Only the lines below starting at the one containing "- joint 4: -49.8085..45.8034" and ending at the one containing "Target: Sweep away" belong in the answer, each copied exactly.

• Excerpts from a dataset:
-----

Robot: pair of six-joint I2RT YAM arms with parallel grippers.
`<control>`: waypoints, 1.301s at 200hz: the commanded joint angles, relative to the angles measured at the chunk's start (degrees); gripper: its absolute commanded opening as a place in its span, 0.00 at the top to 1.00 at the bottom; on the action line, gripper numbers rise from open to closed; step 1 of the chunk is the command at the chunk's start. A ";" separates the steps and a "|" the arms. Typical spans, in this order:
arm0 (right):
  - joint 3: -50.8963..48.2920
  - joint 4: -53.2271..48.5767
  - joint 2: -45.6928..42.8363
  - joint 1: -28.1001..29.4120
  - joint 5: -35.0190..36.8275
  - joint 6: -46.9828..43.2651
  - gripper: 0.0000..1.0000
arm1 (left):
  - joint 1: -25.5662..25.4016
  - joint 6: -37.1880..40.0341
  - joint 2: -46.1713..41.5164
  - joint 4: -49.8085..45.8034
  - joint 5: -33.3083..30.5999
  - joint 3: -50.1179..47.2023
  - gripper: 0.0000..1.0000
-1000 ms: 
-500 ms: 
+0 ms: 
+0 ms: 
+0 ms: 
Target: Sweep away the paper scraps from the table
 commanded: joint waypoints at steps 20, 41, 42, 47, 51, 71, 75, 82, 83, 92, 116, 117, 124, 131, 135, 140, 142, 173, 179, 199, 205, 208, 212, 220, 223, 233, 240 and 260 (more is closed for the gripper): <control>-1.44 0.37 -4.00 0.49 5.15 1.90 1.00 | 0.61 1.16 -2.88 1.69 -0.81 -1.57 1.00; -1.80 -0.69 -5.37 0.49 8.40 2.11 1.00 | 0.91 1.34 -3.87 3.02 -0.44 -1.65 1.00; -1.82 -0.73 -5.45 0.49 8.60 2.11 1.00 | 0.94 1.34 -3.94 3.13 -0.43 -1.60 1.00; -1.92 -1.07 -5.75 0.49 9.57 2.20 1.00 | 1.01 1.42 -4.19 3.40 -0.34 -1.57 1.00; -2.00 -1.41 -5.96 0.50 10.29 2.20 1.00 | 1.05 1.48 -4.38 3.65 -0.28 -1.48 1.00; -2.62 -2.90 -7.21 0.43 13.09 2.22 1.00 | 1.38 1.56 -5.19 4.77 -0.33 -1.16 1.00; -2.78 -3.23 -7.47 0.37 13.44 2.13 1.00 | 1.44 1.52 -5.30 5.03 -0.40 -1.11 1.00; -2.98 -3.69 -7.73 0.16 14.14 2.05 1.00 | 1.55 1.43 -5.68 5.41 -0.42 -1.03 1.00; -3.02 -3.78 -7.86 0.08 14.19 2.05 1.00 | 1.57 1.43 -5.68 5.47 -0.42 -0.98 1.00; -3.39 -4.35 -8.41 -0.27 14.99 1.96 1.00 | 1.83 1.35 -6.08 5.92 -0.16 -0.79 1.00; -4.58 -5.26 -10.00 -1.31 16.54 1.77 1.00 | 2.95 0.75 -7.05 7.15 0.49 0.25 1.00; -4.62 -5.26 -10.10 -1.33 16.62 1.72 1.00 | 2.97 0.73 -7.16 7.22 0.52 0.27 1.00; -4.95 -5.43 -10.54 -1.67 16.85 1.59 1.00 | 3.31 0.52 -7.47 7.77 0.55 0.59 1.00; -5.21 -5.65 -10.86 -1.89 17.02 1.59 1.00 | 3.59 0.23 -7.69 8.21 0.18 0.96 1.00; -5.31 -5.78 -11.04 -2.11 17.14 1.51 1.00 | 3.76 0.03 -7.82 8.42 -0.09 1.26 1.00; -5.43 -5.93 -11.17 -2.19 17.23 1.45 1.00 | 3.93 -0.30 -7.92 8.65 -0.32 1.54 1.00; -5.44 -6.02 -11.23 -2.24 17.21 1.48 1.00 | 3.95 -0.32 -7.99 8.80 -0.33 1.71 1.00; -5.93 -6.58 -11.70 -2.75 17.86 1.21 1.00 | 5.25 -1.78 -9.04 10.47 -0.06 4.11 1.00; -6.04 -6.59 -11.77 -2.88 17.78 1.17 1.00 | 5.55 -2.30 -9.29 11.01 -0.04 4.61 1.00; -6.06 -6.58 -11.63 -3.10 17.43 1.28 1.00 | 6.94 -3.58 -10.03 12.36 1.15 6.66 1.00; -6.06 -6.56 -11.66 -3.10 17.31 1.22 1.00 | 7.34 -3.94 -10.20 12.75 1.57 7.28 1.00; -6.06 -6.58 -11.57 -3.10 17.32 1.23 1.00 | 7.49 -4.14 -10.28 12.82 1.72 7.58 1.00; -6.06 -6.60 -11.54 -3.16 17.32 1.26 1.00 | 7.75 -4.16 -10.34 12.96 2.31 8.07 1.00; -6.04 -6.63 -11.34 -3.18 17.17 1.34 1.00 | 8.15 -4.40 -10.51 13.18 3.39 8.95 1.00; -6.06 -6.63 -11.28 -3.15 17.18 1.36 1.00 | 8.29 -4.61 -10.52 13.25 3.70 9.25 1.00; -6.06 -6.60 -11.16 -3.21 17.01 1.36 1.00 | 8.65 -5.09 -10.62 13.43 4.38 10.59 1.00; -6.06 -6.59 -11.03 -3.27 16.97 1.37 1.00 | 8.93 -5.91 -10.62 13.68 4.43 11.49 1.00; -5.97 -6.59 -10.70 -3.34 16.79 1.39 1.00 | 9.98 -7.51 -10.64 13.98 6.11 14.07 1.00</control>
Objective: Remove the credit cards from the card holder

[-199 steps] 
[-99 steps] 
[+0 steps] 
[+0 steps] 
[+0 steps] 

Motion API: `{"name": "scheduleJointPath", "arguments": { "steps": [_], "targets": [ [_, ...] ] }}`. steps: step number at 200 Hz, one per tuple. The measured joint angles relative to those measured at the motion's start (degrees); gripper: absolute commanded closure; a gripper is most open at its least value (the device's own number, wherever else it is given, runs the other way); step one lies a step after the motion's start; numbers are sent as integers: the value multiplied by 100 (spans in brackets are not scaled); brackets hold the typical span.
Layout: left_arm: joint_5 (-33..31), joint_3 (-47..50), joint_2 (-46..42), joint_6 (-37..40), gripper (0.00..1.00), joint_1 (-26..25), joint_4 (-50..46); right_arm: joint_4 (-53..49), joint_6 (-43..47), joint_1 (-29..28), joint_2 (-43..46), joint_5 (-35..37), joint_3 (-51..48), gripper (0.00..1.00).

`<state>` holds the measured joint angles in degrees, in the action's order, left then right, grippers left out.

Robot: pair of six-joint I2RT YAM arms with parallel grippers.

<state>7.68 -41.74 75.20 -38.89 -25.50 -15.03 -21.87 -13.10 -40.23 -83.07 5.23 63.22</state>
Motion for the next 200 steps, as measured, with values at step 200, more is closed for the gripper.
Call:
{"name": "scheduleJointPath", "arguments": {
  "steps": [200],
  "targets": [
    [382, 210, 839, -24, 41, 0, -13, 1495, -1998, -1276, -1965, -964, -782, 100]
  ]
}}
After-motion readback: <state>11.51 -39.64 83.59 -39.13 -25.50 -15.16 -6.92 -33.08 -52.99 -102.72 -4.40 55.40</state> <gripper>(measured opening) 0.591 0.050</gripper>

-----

• TASK ANSWER:
  - joint 4: -49.8085..45.8034
  - joint 5: -33.3083..30.5999
  - joint 3: -50.1179..47.2023
  - gripper: 0.0000..1.0000
-1000 ms: 
-500 ms: 
+0 ms: 
+0 ms: 
+0 ms: 
Target: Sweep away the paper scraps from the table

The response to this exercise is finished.